BEGIN Task input

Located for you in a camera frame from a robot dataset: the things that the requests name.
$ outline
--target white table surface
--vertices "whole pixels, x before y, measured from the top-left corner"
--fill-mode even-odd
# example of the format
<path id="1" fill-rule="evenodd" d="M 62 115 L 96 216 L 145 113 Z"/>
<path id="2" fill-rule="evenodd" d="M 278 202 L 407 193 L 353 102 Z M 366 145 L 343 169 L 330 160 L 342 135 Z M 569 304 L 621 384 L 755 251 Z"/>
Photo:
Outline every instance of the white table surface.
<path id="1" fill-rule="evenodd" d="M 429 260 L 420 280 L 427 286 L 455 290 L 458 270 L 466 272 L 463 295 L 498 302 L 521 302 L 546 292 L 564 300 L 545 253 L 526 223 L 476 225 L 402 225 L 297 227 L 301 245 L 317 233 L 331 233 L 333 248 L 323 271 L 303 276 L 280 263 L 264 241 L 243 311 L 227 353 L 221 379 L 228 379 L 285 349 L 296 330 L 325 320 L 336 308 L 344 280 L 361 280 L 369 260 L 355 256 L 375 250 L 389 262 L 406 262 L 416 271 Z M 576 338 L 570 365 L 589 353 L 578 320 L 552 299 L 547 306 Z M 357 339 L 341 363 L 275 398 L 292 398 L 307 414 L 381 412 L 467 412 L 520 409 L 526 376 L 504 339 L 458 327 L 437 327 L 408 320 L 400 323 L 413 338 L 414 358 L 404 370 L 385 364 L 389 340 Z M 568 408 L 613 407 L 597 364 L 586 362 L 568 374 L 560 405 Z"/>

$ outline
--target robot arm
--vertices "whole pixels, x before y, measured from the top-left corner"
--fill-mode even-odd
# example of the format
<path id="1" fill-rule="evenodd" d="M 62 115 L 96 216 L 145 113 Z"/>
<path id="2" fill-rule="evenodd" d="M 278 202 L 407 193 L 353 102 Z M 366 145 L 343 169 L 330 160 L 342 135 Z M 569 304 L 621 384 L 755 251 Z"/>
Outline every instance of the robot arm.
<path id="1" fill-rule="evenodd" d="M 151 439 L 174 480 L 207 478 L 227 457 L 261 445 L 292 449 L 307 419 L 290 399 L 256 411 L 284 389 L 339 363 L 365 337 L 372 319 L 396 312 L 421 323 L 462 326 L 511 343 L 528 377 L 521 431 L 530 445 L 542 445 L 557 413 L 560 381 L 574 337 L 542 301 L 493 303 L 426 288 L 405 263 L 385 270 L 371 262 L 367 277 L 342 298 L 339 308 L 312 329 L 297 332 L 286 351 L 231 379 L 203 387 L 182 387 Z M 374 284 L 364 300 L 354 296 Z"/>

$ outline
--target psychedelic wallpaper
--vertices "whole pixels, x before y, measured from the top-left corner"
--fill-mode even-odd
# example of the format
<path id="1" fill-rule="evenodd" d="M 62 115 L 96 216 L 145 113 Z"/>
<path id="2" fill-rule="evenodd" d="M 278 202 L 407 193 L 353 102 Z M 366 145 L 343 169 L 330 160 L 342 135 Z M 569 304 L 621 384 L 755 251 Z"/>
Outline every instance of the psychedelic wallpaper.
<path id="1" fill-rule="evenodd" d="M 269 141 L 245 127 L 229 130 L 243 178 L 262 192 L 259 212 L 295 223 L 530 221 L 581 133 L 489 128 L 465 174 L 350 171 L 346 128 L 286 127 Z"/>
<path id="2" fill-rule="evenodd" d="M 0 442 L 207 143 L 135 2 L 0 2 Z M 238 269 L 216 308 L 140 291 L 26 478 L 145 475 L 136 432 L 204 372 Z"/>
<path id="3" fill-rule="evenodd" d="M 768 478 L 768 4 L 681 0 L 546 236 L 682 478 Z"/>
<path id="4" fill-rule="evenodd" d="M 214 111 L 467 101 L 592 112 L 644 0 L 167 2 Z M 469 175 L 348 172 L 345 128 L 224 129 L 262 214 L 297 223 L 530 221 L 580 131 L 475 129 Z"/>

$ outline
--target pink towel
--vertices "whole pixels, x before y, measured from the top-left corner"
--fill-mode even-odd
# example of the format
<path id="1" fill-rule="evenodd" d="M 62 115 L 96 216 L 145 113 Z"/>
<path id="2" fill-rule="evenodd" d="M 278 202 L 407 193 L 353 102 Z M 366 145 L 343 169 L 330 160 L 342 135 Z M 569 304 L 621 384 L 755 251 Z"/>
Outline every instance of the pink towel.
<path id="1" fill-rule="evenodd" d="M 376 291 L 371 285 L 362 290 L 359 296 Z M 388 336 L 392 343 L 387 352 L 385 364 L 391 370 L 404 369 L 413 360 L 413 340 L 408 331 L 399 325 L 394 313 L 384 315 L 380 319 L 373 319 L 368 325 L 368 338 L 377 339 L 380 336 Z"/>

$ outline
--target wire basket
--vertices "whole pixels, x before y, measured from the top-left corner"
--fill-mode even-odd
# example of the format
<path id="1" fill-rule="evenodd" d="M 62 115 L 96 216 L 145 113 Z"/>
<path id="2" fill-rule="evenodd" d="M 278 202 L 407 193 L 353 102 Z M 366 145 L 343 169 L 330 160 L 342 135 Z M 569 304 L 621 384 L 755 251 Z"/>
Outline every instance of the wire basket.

END Task input

_Your goal_.
Copy each entry above exactly, character for character.

_Solution to this problem_.
Located for you in a camera frame from a robot dataset: the things that the requests name.
$ outline
--target white table surface
--vertices "whole pixels, x before y, measured from the top-left corner"
--fill-mode even-odd
# example of the format
<path id="1" fill-rule="evenodd" d="M 62 115 L 96 216 L 145 113 Z"/>
<path id="2" fill-rule="evenodd" d="M 278 202 L 407 193 L 353 102 Z M 366 145 L 343 169 L 330 160 L 342 135 Z M 569 304 L 621 384 L 755 251 Z"/>
Photo:
Outline every instance of the white table surface.
<path id="1" fill-rule="evenodd" d="M 429 260 L 420 280 L 427 286 L 455 290 L 458 270 L 466 272 L 463 295 L 498 302 L 521 302 L 546 292 L 564 300 L 545 253 L 526 223 L 476 225 L 402 225 L 297 227 L 301 245 L 317 233 L 331 233 L 333 248 L 323 271 L 303 276 L 280 263 L 264 241 L 243 311 L 227 353 L 221 379 L 228 379 L 285 349 L 296 330 L 325 320 L 336 308 L 344 280 L 361 280 L 369 260 L 355 256 L 375 250 L 389 262 L 406 262 L 416 271 Z M 576 338 L 570 365 L 589 353 L 578 320 L 552 299 L 547 306 Z M 357 339 L 341 363 L 275 398 L 292 398 L 307 414 L 381 412 L 467 412 L 520 409 L 526 376 L 504 339 L 458 327 L 437 327 L 408 320 L 400 323 L 413 338 L 414 358 L 404 370 L 385 364 L 389 340 Z M 568 408 L 613 407 L 597 364 L 586 362 L 568 374 L 560 405 Z"/>

$ outline
--target robot arm
--vertices "whole pixels, x before y, measured from the top-left corner"
--fill-mode even-odd
# example of the format
<path id="1" fill-rule="evenodd" d="M 62 115 L 96 216 L 145 113 Z"/>
<path id="2" fill-rule="evenodd" d="M 278 202 L 407 193 L 353 102 Z M 366 145 L 343 169 L 330 160 L 342 135 Z M 569 304 L 621 384 L 755 251 Z"/>
Outline every instance of the robot arm.
<path id="1" fill-rule="evenodd" d="M 151 439 L 174 480 L 207 478 L 227 457 L 261 445 L 292 449 L 307 419 L 290 399 L 256 411 L 284 389 L 339 363 L 365 337 L 372 319 L 396 312 L 421 323 L 462 326 L 511 343 L 528 377 L 521 431 L 530 445 L 542 445 L 557 413 L 560 381 L 574 337 L 542 301 L 493 303 L 426 288 L 405 263 L 385 270 L 371 262 L 367 277 L 342 298 L 339 308 L 312 329 L 297 332 L 286 351 L 231 379 L 203 387 L 182 387 Z M 374 284 L 364 300 L 354 296 Z"/>

$ outline
--target psychedelic wallpaper
--vertices "whole pixels, x before y, measured from the top-left corner"
--fill-mode even-odd
# example of the format
<path id="1" fill-rule="evenodd" d="M 62 115 L 96 216 L 145 113 Z"/>
<path id="2" fill-rule="evenodd" d="M 278 202 L 407 193 L 353 102 Z M 366 145 L 343 169 L 330 160 L 342 135 Z M 569 304 L 621 384 L 755 251 Z"/>
Outline every instance of the psychedelic wallpaper.
<path id="1" fill-rule="evenodd" d="M 269 141 L 245 127 L 229 130 L 243 178 L 262 192 L 259 212 L 295 223 L 530 221 L 581 133 L 489 128 L 465 174 L 350 171 L 346 128 L 286 127 Z"/>
<path id="2" fill-rule="evenodd" d="M 0 442 L 207 143 L 135 2 L 0 2 Z M 238 269 L 216 308 L 140 291 L 26 478 L 145 475 L 136 432 L 204 372 Z"/>
<path id="3" fill-rule="evenodd" d="M 768 478 L 768 4 L 681 0 L 546 236 L 682 478 Z"/>
<path id="4" fill-rule="evenodd" d="M 214 111 L 467 101 L 592 112 L 644 0 L 167 2 Z M 469 175 L 348 172 L 345 128 L 224 129 L 262 214 L 297 223 L 530 221 L 580 131 L 475 129 Z"/>

$ outline
--target pink towel
--vertices "whole pixels, x before y, measured from the top-left corner"
--fill-mode even-odd
# example of the format
<path id="1" fill-rule="evenodd" d="M 62 115 L 96 216 L 145 113 Z"/>
<path id="2" fill-rule="evenodd" d="M 278 202 L 407 193 L 353 102 Z M 366 145 L 343 169 L 330 160 L 342 135 Z M 569 304 L 621 384 L 755 251 Z"/>
Outline every instance of the pink towel.
<path id="1" fill-rule="evenodd" d="M 376 291 L 371 285 L 362 290 L 359 296 Z M 388 336 L 392 343 L 387 352 L 385 364 L 391 370 L 404 369 L 413 360 L 413 340 L 408 331 L 399 325 L 394 313 L 384 315 L 380 319 L 373 319 L 368 325 L 368 338 L 377 339 L 380 336 Z"/>

$ outline
--target wire basket
--vertices "whole pixels, x before y, measured from the top-left corner"
--fill-mode even-odd
# example of the format
<path id="1" fill-rule="evenodd" d="M 62 115 L 96 216 L 145 113 Z"/>
<path id="2" fill-rule="evenodd" d="M 278 202 L 407 193 L 353 102 Z M 366 145 L 343 169 L 330 160 L 342 135 Z M 569 304 L 621 384 L 755 251 Z"/>
Outline every instance of the wire basket.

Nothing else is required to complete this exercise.